**TO DO:**
The entries that follow include a run beginning at the line with "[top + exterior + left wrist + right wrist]" and ending at the line with "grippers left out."; restate that run word for word and leave the rest out.

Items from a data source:
━━━━━━━━━━

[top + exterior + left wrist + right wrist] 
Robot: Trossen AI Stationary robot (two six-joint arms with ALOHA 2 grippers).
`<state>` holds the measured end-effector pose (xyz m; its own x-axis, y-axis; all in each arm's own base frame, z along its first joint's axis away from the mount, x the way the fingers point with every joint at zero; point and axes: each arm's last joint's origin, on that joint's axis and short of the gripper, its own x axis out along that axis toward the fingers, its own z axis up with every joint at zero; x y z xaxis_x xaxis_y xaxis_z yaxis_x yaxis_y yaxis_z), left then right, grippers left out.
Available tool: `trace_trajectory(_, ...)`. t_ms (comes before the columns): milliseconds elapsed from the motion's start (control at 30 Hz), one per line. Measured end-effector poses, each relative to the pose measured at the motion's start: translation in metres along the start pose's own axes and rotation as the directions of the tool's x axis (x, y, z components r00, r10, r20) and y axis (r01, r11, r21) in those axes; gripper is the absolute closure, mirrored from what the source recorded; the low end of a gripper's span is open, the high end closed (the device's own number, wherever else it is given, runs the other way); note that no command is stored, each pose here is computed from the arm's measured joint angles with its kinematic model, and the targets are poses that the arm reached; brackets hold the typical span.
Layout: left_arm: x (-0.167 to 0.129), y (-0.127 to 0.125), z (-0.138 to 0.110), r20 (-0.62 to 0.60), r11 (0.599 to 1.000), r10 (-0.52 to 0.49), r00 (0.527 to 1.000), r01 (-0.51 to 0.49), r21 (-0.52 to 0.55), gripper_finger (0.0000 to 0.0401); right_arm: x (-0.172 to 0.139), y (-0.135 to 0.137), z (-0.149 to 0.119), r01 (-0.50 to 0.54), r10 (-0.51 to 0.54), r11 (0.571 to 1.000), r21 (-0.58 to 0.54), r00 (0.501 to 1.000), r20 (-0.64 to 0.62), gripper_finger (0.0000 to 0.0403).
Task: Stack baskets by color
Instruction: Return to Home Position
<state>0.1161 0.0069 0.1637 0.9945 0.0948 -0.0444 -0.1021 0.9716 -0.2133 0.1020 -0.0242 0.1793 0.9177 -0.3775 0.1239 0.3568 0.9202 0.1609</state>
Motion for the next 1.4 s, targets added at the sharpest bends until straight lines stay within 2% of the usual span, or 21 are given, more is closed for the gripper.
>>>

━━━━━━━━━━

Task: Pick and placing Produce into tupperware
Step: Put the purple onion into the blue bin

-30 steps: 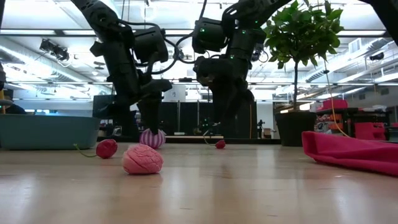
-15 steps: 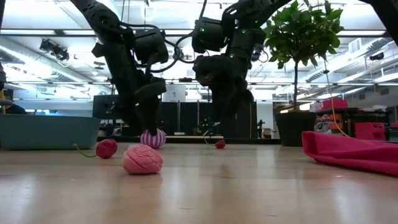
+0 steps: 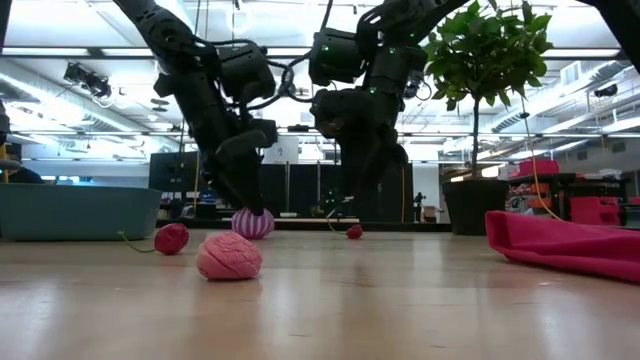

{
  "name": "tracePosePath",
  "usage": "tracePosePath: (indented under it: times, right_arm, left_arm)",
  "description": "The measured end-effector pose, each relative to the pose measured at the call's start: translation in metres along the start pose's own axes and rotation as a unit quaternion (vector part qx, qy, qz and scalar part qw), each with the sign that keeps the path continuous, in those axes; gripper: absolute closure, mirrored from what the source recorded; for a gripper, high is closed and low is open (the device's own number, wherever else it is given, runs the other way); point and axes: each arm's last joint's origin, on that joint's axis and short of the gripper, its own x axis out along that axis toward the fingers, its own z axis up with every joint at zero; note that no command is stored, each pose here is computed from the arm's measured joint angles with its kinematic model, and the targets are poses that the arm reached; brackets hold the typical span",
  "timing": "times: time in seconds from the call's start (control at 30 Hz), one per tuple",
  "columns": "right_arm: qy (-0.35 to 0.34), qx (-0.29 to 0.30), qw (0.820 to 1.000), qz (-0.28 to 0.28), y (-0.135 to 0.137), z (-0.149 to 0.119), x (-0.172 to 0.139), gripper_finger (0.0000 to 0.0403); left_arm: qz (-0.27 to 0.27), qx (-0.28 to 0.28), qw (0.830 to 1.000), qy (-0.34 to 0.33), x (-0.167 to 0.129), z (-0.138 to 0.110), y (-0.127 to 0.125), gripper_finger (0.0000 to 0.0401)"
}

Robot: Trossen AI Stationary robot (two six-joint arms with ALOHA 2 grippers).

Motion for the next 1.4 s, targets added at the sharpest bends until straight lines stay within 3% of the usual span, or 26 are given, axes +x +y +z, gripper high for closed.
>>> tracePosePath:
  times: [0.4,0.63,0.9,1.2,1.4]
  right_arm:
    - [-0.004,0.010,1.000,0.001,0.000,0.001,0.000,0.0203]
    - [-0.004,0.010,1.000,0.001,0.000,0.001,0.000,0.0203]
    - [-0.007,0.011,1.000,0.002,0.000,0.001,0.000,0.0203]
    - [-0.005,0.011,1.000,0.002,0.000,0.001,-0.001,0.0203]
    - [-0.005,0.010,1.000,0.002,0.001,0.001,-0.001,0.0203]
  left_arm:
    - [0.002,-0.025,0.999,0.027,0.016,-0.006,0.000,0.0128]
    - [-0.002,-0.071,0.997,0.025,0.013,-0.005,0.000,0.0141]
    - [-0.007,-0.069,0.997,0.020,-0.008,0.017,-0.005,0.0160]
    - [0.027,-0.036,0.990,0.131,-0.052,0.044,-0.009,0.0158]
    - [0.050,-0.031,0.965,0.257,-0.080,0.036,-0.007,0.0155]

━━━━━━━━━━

**OUTPUT OF THE EXERCISE:**
[top + exterior + left wrist + right wrist] 
Robot: Trossen AI Stationary robot (two six-joint arms with ALOHA 2 grippers).
`<state>` holds the measured end-effector pose (xyz m; its own x-axis, y-axis; all in each arm's own base frame, z along its first joint's axis away from the mount, x the way the fingers point with every joint at zero; point and axes: each arm's last joint's origin, on that joint's axis and short of the gripper, its own x axis out along that axis toward the fingers, its own z axis up with every joint at zero; x y z xaxis_x xaxis_y xaxis_z yaxis_x yaxis_y yaxis_z), left then right, grippers left out.

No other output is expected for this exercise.